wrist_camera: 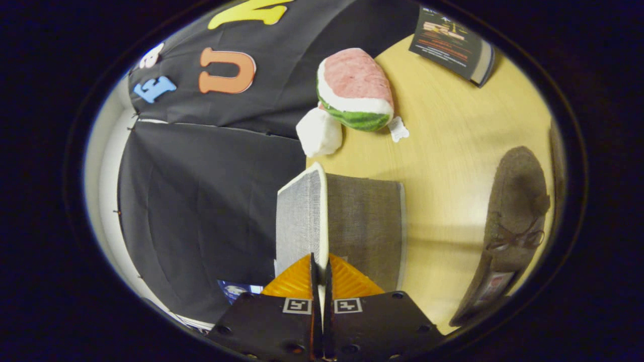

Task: Open the storage box then place both shoes into the box .Put the left shoe in first, then the right shoe, with the right side of both shoes facing outward in a uniform manner.

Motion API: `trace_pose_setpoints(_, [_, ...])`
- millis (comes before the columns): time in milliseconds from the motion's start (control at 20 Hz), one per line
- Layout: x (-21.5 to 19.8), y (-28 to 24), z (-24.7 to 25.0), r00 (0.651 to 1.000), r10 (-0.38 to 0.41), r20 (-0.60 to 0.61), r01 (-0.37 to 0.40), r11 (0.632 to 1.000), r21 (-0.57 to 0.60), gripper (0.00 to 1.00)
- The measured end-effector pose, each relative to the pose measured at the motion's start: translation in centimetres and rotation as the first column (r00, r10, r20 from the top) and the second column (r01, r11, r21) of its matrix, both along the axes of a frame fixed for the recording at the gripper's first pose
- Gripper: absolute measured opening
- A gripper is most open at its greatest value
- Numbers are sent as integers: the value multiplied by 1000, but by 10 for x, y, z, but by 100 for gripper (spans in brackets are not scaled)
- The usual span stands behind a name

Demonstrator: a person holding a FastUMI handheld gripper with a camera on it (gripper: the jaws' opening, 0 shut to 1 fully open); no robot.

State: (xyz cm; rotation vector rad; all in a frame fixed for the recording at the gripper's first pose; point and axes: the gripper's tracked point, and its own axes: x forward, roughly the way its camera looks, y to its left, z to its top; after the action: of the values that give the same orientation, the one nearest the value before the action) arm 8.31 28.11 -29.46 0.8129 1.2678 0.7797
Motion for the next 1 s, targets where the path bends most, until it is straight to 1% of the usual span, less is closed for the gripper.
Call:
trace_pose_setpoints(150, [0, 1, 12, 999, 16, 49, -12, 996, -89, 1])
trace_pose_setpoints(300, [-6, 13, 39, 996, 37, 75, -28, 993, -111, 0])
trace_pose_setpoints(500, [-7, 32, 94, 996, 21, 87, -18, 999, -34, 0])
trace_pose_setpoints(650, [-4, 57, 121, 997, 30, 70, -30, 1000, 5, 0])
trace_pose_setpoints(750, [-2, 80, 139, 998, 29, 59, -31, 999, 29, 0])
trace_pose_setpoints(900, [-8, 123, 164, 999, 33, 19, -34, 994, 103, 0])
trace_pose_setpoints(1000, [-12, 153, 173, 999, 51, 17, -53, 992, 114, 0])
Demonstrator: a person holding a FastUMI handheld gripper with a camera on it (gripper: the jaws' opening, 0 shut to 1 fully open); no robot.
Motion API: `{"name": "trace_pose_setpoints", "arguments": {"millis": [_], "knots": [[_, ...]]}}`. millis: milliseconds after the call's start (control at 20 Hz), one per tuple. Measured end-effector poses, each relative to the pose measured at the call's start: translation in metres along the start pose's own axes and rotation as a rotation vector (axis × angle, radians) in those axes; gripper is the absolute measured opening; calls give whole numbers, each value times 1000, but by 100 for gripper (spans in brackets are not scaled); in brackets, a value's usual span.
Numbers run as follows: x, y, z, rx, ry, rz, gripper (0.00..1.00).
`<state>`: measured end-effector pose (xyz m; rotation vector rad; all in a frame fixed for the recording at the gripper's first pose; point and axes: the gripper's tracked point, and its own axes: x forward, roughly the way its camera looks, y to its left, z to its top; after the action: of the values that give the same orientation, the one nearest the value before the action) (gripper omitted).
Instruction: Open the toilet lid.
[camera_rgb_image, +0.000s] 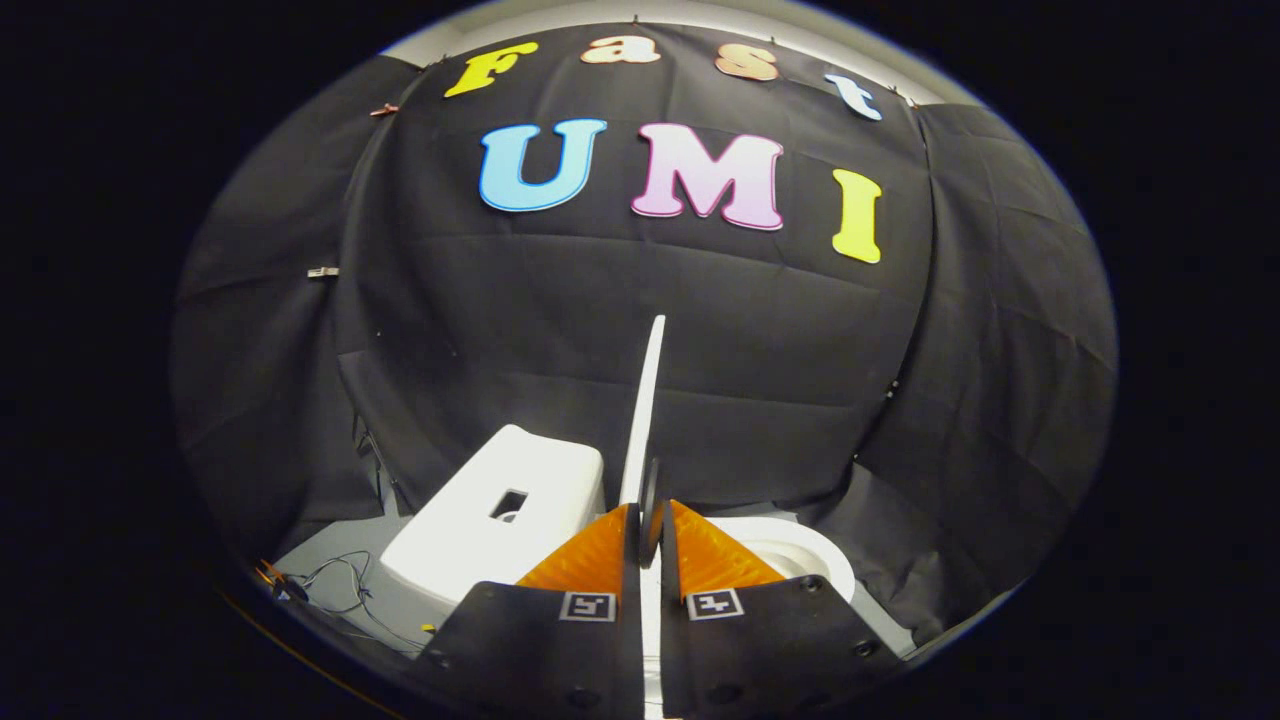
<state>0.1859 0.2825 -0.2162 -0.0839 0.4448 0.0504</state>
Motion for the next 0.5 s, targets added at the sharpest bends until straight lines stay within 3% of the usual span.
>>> {"name": "trace_pose_setpoints", "arguments": {"millis": [500], "knots": [[-1, 84, -9, -131, -26, 63, 14]]}}
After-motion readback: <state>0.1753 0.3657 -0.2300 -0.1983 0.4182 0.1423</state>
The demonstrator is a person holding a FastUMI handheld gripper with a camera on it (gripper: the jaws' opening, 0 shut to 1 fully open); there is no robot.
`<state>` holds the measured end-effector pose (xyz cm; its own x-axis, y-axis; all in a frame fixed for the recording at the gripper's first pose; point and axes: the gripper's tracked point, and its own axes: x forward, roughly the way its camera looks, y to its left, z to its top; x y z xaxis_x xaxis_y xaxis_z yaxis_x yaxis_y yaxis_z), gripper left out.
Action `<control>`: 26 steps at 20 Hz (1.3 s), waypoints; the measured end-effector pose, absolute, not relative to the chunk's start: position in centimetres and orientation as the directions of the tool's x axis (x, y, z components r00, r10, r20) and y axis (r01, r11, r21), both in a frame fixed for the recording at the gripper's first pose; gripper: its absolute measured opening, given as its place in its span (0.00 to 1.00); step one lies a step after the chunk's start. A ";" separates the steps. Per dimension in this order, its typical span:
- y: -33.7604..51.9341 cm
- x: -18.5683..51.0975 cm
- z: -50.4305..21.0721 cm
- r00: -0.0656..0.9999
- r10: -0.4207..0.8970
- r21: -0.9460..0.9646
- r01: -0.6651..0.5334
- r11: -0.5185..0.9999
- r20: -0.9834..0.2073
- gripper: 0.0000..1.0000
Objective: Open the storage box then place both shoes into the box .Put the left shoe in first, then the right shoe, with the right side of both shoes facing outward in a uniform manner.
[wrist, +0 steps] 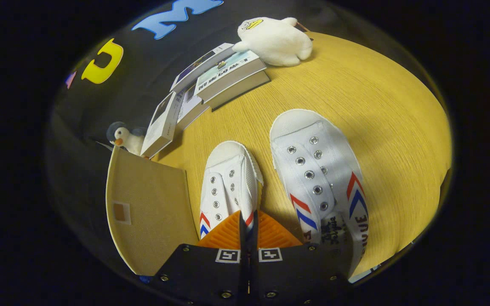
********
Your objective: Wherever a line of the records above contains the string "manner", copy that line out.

Your response:
Task: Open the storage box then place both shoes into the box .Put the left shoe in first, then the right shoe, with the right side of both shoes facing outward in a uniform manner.
Objective: Open the storage box then place both shoes into the box .Put the left shoe in first, then the right shoe, with the right side of both shoes facing outward in a uniform manner.

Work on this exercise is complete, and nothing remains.